To do =
In the copy, keep every word of the data below and none of its pictures.

Data section =
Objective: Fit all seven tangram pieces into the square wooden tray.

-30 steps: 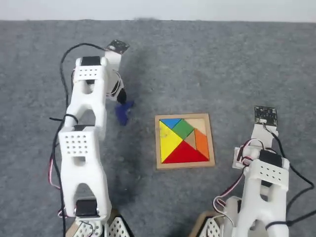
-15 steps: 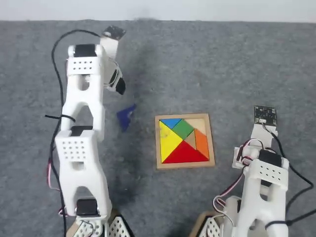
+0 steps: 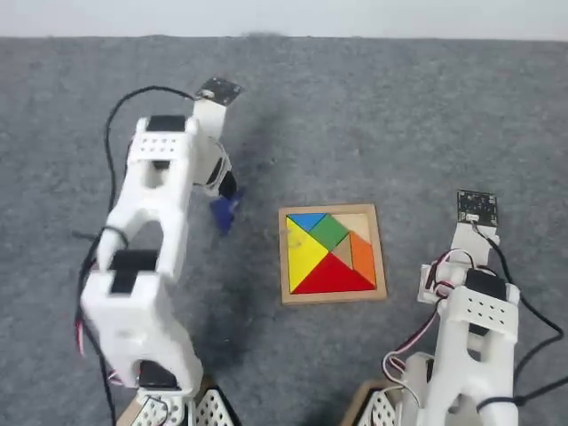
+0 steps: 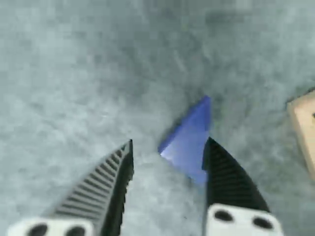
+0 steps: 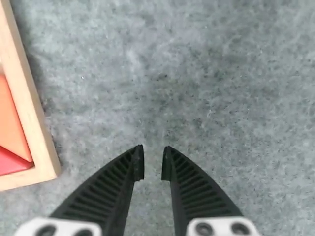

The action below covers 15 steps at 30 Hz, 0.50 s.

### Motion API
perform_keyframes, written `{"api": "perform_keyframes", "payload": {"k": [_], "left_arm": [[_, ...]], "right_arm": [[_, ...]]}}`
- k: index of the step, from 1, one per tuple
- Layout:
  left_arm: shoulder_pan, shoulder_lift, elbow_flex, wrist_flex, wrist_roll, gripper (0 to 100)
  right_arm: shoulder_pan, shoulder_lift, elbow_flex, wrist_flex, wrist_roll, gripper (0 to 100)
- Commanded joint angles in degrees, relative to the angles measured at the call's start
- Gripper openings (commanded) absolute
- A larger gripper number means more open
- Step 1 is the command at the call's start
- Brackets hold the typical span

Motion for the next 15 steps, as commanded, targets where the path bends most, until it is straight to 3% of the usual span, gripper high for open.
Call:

Answer =
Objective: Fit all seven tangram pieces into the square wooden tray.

-30 steps: 
-15 steps: 
+0 steps: 
+0 steps: 
+0 steps: 

The action below covers 15 steps at 30 Hz, 0.50 s.

### Motion API
perform_keyframes, written `{"api": "perform_keyframes", "payload": {"k": [_], "left_arm": [[_, ...]], "right_arm": [[_, ...]]}}`
- k: index of the step, from 1, one per tuple
- Layout:
  left_arm: shoulder_pan, shoulder_lift, elbow_flex, wrist_flex, wrist_roll, gripper (0 to 100)
  right_arm: shoulder_pan, shoulder_lift, elbow_flex, wrist_flex, wrist_roll, gripper (0 to 100)
- Commanded joint angles in degrees, relative to the angles measured at the call's start
- Gripper openings (commanded) absolute
- A larger gripper number means more open
- Step 1 is the command at the call's start
- Brackets hold the typical span

Motion for the next 15 steps, as commanded, targets where the path bends most, until it is straight to 3% of the usual span, gripper high for open.
Call:

The answer has now been finished.